Print, exactly as they stand, the lines below from the one that has "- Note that" to the one that has "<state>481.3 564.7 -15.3", inclusive, leaving out the pictures.

-- Available data follows --

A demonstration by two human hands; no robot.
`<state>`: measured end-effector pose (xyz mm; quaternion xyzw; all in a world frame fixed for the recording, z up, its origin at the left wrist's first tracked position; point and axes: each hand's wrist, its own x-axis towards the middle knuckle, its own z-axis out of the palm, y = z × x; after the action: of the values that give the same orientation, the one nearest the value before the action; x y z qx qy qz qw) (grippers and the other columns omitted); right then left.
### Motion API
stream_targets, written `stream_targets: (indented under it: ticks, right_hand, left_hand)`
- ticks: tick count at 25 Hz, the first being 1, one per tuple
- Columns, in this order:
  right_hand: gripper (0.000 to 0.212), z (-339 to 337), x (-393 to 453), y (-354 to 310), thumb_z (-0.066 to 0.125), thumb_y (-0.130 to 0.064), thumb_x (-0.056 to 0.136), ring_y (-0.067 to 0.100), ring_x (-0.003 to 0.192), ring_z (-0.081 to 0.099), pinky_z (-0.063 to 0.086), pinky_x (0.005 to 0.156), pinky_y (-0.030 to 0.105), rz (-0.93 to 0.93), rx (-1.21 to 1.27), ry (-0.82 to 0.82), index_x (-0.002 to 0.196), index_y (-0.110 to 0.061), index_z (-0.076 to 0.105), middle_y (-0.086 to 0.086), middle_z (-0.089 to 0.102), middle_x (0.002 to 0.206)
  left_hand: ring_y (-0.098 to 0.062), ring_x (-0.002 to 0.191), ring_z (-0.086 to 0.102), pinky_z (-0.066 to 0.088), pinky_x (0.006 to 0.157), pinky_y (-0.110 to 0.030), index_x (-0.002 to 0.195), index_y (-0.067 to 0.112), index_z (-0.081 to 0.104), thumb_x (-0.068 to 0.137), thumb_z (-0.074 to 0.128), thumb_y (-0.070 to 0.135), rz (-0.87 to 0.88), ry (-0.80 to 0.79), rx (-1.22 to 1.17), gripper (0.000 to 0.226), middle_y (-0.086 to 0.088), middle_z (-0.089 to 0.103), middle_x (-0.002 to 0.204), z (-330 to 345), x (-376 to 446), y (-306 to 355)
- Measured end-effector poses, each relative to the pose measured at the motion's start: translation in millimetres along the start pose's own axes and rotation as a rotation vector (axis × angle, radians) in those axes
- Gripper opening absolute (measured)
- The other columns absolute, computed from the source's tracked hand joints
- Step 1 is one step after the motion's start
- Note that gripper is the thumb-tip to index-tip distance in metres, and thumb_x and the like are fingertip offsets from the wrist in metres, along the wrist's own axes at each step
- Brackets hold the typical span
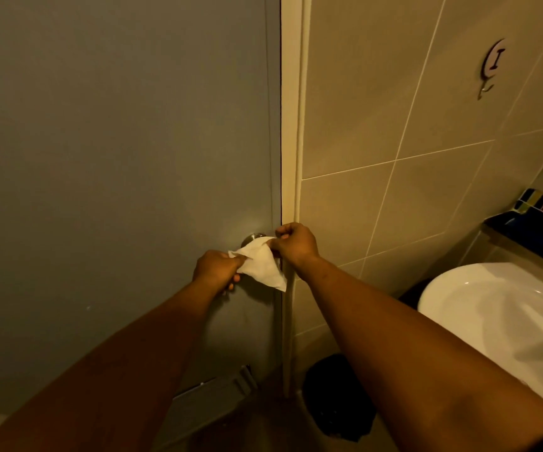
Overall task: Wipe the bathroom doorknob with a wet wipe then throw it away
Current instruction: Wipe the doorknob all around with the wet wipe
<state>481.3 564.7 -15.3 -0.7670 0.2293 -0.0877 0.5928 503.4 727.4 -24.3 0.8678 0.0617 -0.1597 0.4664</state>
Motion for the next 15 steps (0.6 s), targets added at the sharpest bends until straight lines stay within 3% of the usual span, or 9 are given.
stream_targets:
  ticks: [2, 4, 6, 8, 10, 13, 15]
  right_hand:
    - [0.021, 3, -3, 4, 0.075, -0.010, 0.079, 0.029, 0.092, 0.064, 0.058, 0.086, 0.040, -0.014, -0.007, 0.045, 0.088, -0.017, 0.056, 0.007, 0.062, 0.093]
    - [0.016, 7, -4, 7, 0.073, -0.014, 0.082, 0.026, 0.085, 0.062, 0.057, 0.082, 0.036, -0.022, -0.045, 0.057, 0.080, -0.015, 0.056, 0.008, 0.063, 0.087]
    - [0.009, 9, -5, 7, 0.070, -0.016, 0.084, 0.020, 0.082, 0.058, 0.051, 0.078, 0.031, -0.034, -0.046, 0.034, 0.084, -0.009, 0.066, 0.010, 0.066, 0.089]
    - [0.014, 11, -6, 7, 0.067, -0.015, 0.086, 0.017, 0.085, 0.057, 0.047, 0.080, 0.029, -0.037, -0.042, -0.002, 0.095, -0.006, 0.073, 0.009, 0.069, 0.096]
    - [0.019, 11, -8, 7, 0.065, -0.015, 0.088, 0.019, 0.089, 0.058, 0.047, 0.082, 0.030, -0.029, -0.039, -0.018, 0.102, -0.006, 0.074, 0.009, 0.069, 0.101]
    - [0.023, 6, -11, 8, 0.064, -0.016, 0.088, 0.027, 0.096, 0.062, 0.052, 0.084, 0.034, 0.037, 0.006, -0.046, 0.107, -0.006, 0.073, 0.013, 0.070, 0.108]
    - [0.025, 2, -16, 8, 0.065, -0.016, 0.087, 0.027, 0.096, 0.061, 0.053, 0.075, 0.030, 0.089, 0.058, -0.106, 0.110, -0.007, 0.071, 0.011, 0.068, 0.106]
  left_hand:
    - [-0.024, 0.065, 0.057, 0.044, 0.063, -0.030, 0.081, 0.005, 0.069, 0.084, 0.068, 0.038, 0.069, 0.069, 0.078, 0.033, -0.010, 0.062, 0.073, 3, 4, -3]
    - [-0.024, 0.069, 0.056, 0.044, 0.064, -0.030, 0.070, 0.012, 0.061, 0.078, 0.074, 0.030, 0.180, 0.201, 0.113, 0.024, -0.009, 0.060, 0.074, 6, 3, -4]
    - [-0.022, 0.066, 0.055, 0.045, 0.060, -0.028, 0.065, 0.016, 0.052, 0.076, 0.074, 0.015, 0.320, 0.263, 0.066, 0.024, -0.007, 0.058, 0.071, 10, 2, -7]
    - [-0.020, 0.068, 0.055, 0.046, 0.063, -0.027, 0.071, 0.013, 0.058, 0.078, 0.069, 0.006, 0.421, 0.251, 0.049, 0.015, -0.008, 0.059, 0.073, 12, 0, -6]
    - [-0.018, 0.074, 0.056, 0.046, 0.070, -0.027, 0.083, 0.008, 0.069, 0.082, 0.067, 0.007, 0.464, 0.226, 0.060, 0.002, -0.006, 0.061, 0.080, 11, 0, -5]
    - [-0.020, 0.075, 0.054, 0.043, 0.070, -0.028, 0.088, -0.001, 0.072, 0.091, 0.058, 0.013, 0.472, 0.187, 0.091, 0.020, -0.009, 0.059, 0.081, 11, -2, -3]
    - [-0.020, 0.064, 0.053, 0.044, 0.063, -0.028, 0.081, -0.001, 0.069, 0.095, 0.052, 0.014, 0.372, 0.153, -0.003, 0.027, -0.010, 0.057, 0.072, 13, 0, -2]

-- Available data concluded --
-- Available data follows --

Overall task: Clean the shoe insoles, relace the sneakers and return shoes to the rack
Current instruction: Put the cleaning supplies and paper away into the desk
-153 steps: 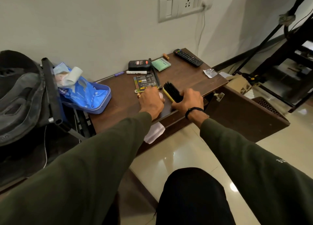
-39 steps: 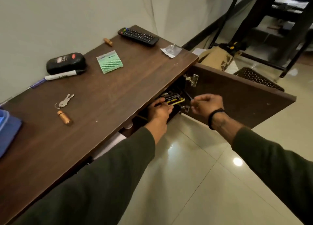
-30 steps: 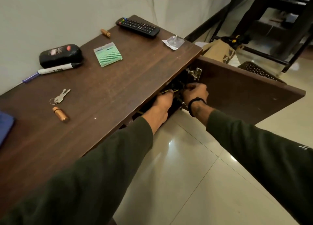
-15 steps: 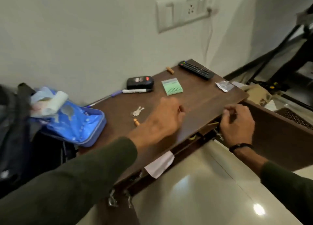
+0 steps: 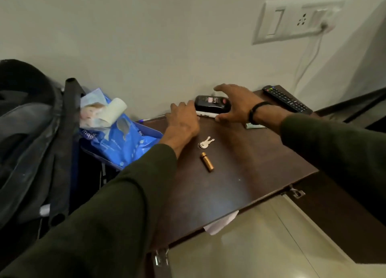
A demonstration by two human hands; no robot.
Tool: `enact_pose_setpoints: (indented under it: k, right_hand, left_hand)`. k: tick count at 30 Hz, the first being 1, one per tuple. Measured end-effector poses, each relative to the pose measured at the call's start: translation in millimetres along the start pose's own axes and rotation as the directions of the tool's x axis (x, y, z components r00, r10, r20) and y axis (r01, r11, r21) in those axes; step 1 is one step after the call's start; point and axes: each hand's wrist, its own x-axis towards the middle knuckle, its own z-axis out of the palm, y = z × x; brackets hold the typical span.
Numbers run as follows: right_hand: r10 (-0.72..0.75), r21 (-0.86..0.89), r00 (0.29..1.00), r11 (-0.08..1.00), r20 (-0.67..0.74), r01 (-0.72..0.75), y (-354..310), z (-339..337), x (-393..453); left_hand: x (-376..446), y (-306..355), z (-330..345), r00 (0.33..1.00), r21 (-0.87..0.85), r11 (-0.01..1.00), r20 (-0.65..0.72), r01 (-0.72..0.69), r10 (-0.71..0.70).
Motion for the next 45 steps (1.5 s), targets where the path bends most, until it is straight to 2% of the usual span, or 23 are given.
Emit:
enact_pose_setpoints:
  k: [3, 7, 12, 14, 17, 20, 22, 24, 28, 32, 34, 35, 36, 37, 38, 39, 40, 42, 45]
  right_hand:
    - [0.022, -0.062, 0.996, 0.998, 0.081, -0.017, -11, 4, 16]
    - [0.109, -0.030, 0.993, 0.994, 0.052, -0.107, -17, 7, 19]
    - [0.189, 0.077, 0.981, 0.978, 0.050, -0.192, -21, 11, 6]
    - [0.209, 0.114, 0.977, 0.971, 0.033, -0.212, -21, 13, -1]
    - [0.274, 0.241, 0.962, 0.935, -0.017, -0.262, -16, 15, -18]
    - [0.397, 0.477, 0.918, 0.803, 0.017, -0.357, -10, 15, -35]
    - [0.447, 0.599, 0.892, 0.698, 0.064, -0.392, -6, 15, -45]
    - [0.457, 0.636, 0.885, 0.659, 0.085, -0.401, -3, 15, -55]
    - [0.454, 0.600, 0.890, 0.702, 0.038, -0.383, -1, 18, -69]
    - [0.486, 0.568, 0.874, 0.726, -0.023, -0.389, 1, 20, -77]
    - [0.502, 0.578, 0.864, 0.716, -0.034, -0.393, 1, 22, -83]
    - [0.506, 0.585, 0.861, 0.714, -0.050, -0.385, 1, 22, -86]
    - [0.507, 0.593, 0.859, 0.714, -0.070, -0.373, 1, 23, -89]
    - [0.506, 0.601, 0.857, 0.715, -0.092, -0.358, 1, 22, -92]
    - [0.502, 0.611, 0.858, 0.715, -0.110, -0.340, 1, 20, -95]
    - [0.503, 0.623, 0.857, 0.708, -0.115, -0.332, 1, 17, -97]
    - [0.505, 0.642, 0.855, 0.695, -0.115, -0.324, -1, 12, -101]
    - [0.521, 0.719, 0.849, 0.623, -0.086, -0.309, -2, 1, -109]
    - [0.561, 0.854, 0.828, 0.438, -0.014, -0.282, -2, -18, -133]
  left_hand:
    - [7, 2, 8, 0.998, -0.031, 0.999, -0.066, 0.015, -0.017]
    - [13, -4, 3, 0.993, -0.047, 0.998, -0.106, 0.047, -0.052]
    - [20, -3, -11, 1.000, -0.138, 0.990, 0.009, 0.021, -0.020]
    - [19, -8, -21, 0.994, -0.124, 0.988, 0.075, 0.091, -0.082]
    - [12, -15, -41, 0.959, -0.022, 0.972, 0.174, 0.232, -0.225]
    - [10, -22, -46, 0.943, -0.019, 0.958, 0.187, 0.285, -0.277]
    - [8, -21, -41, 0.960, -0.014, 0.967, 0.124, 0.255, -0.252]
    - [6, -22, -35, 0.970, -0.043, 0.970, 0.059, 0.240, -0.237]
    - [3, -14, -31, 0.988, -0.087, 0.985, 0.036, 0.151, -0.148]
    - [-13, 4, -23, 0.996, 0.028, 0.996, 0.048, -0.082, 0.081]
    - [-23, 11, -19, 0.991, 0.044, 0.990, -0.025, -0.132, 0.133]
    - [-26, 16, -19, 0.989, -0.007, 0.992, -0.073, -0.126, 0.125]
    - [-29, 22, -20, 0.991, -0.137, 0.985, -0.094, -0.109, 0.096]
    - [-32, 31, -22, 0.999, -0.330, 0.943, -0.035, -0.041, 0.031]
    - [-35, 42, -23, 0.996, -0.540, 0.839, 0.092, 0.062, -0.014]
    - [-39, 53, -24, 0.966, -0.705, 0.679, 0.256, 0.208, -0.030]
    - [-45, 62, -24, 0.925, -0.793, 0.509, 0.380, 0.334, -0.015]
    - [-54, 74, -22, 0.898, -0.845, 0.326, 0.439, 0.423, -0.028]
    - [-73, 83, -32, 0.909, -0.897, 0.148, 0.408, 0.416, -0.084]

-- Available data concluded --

Final answer:
- Note that gripper is the thumb-tip to index-tip distance in metres, and thumb_x and the like are fingertip offsets from the wrist in metres, along the wrist's own axes at each step
- Brackets hold the typical span
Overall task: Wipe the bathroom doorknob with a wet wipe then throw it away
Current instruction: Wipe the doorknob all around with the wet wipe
<state>481.3 564.7 -15.3 -0.7670 0.2293 -0.0877 0.5928 503.4 727.4 -24.3 0.8678 0.0617 -0.1597 0.4664</state>

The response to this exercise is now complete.